¿nos miramos?
eine Intervention von Thomas N Pauli


¿nos miramos?
sehen wir uns? – wir sehen uns? - wie sehen wir uns?

Ursprünglich sollte diese Reflexion über das yo, tú, él, ella … welches die Gemeinschaft formt, als Ausstellung (einer Installation mit Spiegeln) in einem Museum stattfinden. Da die inhaltliche Auseinandersetzung im Rahmen der Installation jedoch die Gemeinschaft als Ganzes betrifft, war mir bald klar, dass sie nur dort ihre wahre Berechtigung hat, wo sie auch all jene Menschen erreicht, welche eine Gemeinschaft ausmachen.

Bei meinem Weg durch die Stadt sind mir die vielen zur Straße hin offenen ‘peluquerías’ / Friseure aufgefallen, in denen mehr oder weniger bewusst täglich jene Selbstreflexion stattfindet, die ich im Rahmen meiner künstlerischen Intervention einfordern will.

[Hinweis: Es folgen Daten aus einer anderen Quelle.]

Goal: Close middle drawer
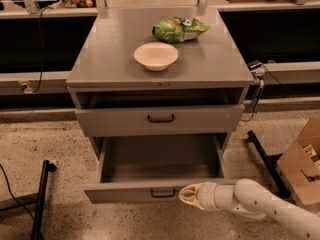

Was lag also näher als die Intervention und die damit verbundene Auseinandersetzung mit dem Ich, der Gemeinschaft und der Kunst als inhaltlicher und äußerlicher Bestandteil derselben direkt dorthin zu verlegen, wo bereits eine Plattform dafür besteht und auch als solche genutzt wird.

Dem Spiegelbild wird durch eine Bezeichnung in Form von auf den Spiegel in Brusthöhe aufgebrachten Klebebuchstaben ein Platz in der Gemeinschaft zugewiesen. Das Ich ist aufgefordert, sich als yo, tú, él, ella … zu betrachten und zu reflektieren.

Parallel dazu ist jeder Kunde dabei, sein Äußeres mit Hilfe des Friseurs anzupassen, zu verändern oder gar neu zu definieren. Warum also nicht den Anlass nützen und auch die eigene Position in der Gemeinschaft neu überdenken, verändern oder anpassen... Jeder ist aufgefordert, sich in diesen Prozess mit seinem Spiegelbild einzulassen, bzw. auch den kommunikativen Rahmen, den jeder Frisiersalon bietet, für eine Diskussion zu nützen.

Um die Reflexion über den Rahmen der Gemeinschaft einer Region, einer Sprache oder eines Kulturkreises hinaus auf die globale Gemeinschaft, welcher wir alle angehören, sichtbar auszudehnen wurde die Sprache gegenüber der ersten Realisierung des Projekts im Dezember 2002 in Trujillo / Peru bei der Realisierung in Wien nicht verändert. Fremdes mischt sich so in Vertrautes – ordnet neu zu und fordert auf, uns zu bekennen.

Kunst heißt für mich Fragen stellen und einen gestalterischen Rahmen für ihre Reflexion zu schaffen. Dabei ist für mich wichtig, dass die Auseinandersetzung auch dort passiert, wo die Fragestellung thematisch angesiedelt ist. Eine Kunst, die sich sozialen Themen nur aus der Distanz des Ausstellungsraumes widmet, verliert bald ihre Berechtigung. Nur so stelle ich mich als Künstler, stelle ich mich meinem Spiegelbild und damit der Reflexion.